While Thanksgiving is a truly American holiday, many of us strive to make it unique to our own families. This year, several Herald readers shared their ideas for ways to make the celebration more personal and meaningful.
Several of our friends, including the Prentisses who live in the Geneva area, and the Patricks near Cain Lake, make a Thankful Tree the centerpiece of their holiday.
We did it for the first time last year and found it sweet and satisfying, a wonderful way to ground ourselves in the holiday.
We make ours with construction paper leaves - they can be as crude or as fancy as your crafting skills allow - and a "found" branch from the yard that serves as the tree trunk. We set it upright in dirt inside a tall vase from our wedding altar. Google "Thankful Tree" and you'll find several examples online.
Anne-Marie Faiola of Bellingham wrote to say that her family has two special traditions.
"The Thankfulness Tablecloth where we all take Sharpie markers and write what we are thankful for and the thankfulness muffins, where we write who we are thankful for and why, wrap it in tinfoil and bake it into muffins to be opened and read aloud at our meal. We blogged and took photos for SoapQueen.com last year."
My wife, Rebecca, and I met 24 years ago at a Thanksgiving potluck for people who were separated from their families, and so we have kept the day as special as our wedding anniversary. Our daughters always ask to hear the story of how we came to attend the party, and sometimes they demand that Rebecca and I tell our own versions, in a sort of "Roshomon" narrative.
If you're driving as a family to be with relatives, why not get an audiobook that everyone can enjoy. Our family's favorite this year was the Newbery-winning "Dead End In Norvelt," writer Jack Gantos' hilarious semi-autobiographical tale of his seventh-grade summer.
FOOD AND PREPARATION
Mario Batali, my favorite celebrity chef, said in the Nov. 11 Parade magazine that one way to involve young children in the holiday preparation is to give them a simple task, such as chopping vegetables and peeling onions or collecting herbs - depending on their age and skill level.

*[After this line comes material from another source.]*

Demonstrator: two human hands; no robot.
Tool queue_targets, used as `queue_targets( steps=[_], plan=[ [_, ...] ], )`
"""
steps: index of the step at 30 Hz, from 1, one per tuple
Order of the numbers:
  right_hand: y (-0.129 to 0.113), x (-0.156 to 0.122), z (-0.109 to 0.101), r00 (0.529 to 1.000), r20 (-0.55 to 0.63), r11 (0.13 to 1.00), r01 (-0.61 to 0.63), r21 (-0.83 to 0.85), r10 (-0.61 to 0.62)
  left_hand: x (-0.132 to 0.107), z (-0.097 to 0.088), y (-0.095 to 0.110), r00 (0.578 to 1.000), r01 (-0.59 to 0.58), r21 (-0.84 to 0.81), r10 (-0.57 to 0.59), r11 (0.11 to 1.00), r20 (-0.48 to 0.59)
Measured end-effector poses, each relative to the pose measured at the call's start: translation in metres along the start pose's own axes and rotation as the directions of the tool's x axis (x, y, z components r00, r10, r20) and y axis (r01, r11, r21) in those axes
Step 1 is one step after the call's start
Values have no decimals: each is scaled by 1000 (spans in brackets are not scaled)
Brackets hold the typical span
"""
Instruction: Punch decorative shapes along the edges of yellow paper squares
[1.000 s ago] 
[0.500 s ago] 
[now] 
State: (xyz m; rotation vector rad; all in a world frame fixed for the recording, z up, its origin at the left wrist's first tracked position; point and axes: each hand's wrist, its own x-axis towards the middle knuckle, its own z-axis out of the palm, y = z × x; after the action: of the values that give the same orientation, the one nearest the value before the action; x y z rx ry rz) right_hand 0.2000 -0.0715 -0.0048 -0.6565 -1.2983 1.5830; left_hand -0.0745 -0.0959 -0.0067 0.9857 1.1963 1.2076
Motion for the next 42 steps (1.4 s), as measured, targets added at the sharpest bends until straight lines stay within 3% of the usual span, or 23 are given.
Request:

Sarah Morell of Sudden Valley and her family make lefse, a kind of Scandinavian tortilla.
"I can remember since I was small that all the ladies in the family got together one week before Thanksgiving and we would all have made batches the night before (the dough has to sit overnight)," Morell wrote. "We would bring our special rolling pins and long lefse sticks (rolling pin) is waffle-shaped so you can roll it thin ... and the stick is long and flat at the end so you can flip it without ripping them ... and we would start mid-morning and go till we had a lot! We had 35 people usually at Thanksgiving so we had to make enough for all.
"Now I do it with my sister and our kids. It was a great memory and a good tradition to keep going. Warm butter and sugar and cinnamon. Mmmm."
For recipes, search "lefse" online.
Since ours is a family of blended religious beliefs, we offer a blessing for the holiday meal in which we thank the many hands of labor who worked to bring us this food. We mention those who grew or raised the food and harvested or slaughtered it, those who got it to the market, the people who worked in the store, mom and dad whose jobs helped pay for it, and our daughters if they participated in preparation, cleaning or setting the table. We hope to give our children both a spiritual grounding and an appreciation that all work is important and that our economy is interconnected.
In addition, we read "Grateful: A Song of Giving Thanks," by John Bucchino, with illustrations by Anna-Liisa Hakkarainen.
This year, I got a used copy of Caldecott-winning illustrator Chris Raschka's children's picture book "Simple Gifts," which is based on the well-known Shaker hymn. We'll add a reading of it during the meal.
What better way to digest the feast than to take a walk, writes Holly Roger of Bellingham.
"Our family always heads to Arroyo Park to see salmon swim home," Roger says. "It's amazing to see these fish fight so hard to finish their lives for the good of their kind. Watching this cycle of life every year fills our hearts with gratitude for the gifts of nature."